# GUYS!! What nail polish color do you like the best on girls?



## mdiada (Jun 18, 2012)

just wondering


----------



## fallen18 (Aug 25, 2011)

I don't think they notice small things like that. Just one of those things women tend to overthink but I like all colors espicially blues and pinks! <3 it depends though certain people look good in certain colors!


----------



## Monotony (Mar 11, 2012)

I rarely notice, don't really think it looks that good any ways. But that's just my opinion.


----------



## Dissonance (Dec 27, 2011)

I don't like nail polish it's ugly in my opinion.


----------



## Ape in space (May 31, 2010)

Clear.

That was a joke, but actually there is such a thing as clear nail polish. I saw my sister putting it on once. I'm absolutely baffled by it.


----------



## GameGuy (Oct 5, 2011)

^Umm. LOL! That wasn't exactly "Nail Polish". It's more of a nail treatment/coating agent that makes the nails have a nice glossy shine. Some I believe are even used as a antifungal type of agent.

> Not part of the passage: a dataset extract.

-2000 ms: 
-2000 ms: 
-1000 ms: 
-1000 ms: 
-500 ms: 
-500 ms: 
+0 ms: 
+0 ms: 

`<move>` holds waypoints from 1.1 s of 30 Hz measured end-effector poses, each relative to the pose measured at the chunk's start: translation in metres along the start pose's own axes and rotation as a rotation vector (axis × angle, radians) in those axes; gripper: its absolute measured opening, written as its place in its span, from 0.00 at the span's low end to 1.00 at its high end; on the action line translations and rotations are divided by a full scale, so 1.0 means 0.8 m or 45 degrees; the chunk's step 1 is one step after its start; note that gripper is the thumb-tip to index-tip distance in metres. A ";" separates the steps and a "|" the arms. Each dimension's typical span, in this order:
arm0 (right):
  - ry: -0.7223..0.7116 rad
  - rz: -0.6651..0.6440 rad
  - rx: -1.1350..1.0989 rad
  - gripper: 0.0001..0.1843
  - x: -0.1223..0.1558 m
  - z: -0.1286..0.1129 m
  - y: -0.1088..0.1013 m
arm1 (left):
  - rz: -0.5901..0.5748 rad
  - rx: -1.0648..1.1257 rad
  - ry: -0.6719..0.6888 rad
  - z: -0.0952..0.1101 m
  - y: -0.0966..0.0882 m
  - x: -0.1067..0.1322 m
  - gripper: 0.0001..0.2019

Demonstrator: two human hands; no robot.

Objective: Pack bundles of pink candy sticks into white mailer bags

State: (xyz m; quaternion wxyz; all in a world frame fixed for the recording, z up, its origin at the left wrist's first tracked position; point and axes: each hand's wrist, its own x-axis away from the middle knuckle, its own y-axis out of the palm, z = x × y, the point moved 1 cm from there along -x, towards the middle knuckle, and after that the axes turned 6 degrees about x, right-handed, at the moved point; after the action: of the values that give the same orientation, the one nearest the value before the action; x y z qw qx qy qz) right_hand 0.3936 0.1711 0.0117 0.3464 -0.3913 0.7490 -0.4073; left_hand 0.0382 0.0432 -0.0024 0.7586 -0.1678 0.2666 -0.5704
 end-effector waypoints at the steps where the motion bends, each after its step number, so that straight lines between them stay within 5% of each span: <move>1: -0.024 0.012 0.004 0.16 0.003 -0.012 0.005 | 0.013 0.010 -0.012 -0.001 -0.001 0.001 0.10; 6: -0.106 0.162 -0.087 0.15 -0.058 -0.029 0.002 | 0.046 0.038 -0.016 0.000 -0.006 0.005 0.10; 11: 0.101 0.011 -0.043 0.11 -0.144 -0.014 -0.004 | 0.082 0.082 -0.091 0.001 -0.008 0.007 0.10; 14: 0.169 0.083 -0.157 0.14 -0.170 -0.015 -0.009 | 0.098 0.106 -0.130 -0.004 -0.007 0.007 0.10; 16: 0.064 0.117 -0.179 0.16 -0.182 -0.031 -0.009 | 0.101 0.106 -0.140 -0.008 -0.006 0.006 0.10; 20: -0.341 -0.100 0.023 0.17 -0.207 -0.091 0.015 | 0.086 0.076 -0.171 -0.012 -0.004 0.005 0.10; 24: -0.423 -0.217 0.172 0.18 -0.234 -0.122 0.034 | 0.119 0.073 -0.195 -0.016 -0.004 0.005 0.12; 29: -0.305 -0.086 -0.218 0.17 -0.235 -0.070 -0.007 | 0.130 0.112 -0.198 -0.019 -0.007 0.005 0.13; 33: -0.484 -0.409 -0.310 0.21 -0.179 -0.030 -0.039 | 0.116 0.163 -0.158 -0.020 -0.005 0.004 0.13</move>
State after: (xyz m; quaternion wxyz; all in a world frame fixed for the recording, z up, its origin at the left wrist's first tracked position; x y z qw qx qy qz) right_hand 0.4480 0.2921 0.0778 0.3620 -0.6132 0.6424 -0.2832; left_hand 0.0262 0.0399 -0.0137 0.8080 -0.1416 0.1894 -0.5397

For me, I like red nail polish. But particularly on you girls' feet. For the hands, well, I like those fake nails you put on, but I don't really care about the color. As long as your hands are smooth.


----------



## Innamorata (Sep 20, 2011)

Clear nail polish is generally undercoat/overcoat and stops your nails from getting stained, and makes the polish last longer.

To answer the question, I don't think most guys would care.


----------



## crome (Dec 2, 2008)

Not black.... Generally, don't care. Make-up/nails, I don't think we really notice those things.


----------



## harrison (Apr 14, 2012)

fallen18 said:


> I don't think they notice small things like that. Just one of those things women tend to overthink but I like all colors espicially blues and pinks! <3 it depends though certain people look good in certain colors!


Oh, we notice, believe me!

One word - red.


----------



## Ckg2011 (Aug 9, 2011)

Pink.


----------



## GameGuy (Oct 5, 2011)

Oh GOD. Whoever came up with that "goth" stuff should be shot. Why is it the PALEST people go with the goth look?


----------



## intheshadows (Apr 5, 2011)

Any colour


----------



## Amorphousanomaly (Jun 20, 2012)

Red nail polish sucks! Even if you use a clear base coat, when you remove it, it leaves trace color on your nails. Gross. I mostly use light pinks with glittery top coats, glitter is cute.


----------



## MrQuiet76 (Aug 26, 2011)

I never really notice and when I do, I usually just wonder why the heck girls care about it so much


----------



## shelbster18 (Oct 8, 2011)

I wear fingernail polish. Lately, I've been wearing hot pink fingernail polish. I did have some really pretty dark blue fingernail polish but it ran out.


----------



## Neo1234 (Mar 6, 2012)

Pink =p


----------



## meeps (Dec 5, 2011)

It seems most guys like pink or red.


----------



## TrcyMcgrdy1 (Oct 21, 2011)

Purple. it's dark and mysterious!


----------



## TenYears (Jan 15, 2010)

Black is my favorite, or bright red.


----------



## Mlochail (Jul 11, 2012)

Dark purple, silver or black


----------



## OutOfControlPanel (Jul 14, 2012)

n/a


----------



## And1 ellis (Jul 8, 2012)

Honestly nice clean nails are better than ones with nail varnish anyday


----------



## Jollygoggles (Mar 3, 2011)

Never notice.


----------